*Task prompt:* Output the data below exactly as it is, dropping the pictures from your copy.

*Available data:*
________________________________________
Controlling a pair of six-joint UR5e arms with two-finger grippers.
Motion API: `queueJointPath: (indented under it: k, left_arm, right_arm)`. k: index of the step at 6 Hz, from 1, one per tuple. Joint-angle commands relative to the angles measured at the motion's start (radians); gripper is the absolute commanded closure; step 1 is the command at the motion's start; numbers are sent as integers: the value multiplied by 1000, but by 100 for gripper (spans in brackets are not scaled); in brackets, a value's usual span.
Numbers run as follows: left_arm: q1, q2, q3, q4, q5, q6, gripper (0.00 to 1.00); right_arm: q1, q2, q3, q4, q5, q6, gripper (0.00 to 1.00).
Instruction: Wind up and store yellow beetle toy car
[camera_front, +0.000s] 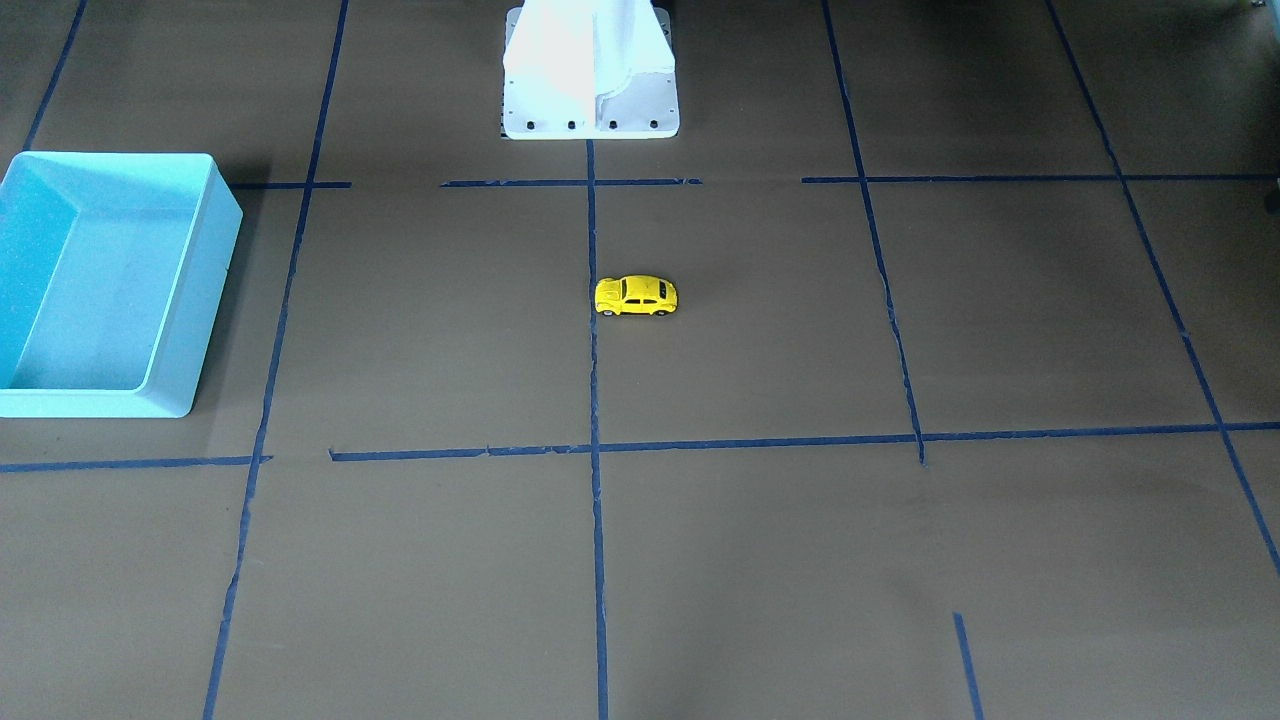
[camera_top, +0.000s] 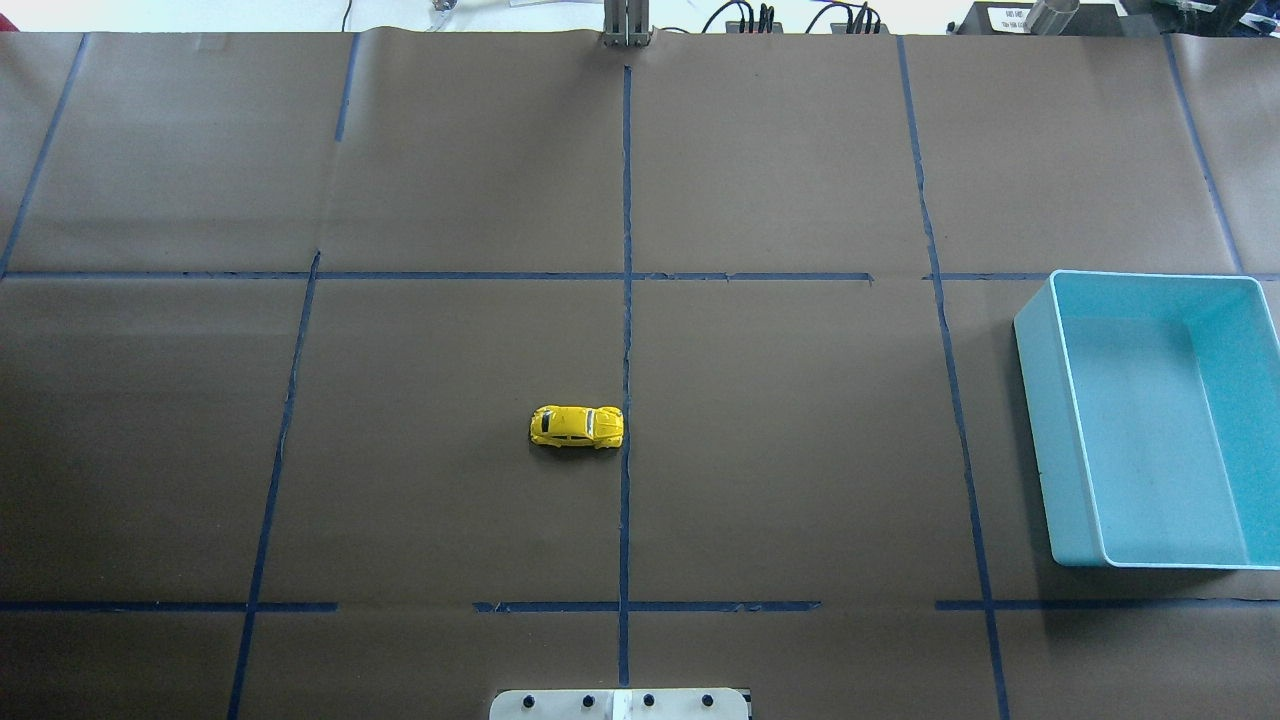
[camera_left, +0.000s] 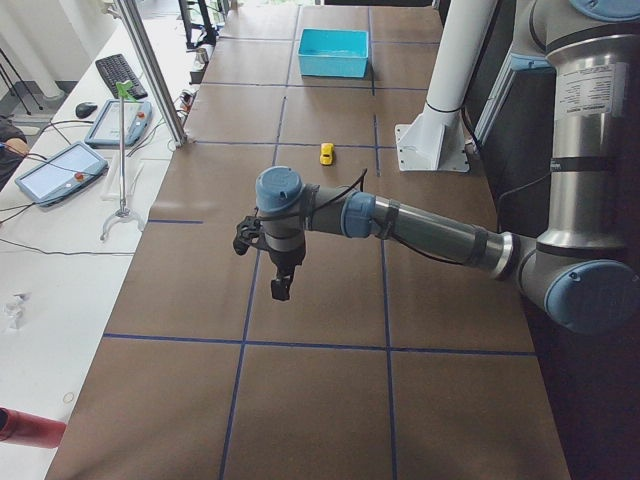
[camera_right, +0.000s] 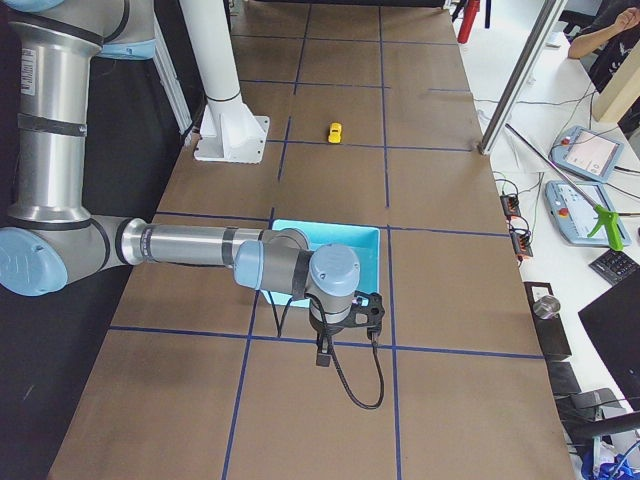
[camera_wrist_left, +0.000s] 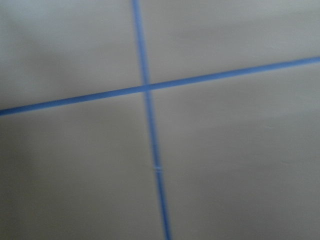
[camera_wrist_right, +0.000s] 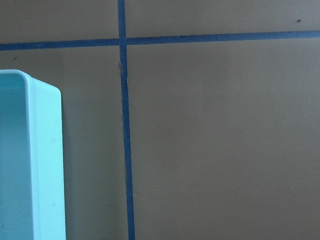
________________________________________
*Result:*
Controlling a pair of six-joint UR5e arms with two-finger grippers.
Motion API: `queueJointPath: (indented under it: k, left_arm, right_arm)`. k: index of the step at 6 Hz, from 1, one per tuple. Joint-angle commands relative to the angles measured at the motion's start (radians); gripper is the absolute commanded closure; step 1 is the command at the motion's start; numbers are sent as integers: the value multiplied by 1000, but by 100 for gripper (spans in brackets are not scaled); in brackets, a value's usual span.
Numbers run as follows: left_arm: q1, q2, q3, q4, q5, q6, gripper (0.00 to 1.00); right_arm: q1, q2, q3, q4, q5, q6, gripper (0.00 to 1.00).
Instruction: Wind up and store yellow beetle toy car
[camera_front, +0.000s] 
[camera_top, +0.000s] 
[camera_left, +0.000s] 
[camera_right, +0.000s] 
[camera_wrist_left, +0.000s] 
[camera_wrist_right, +0.000s] 

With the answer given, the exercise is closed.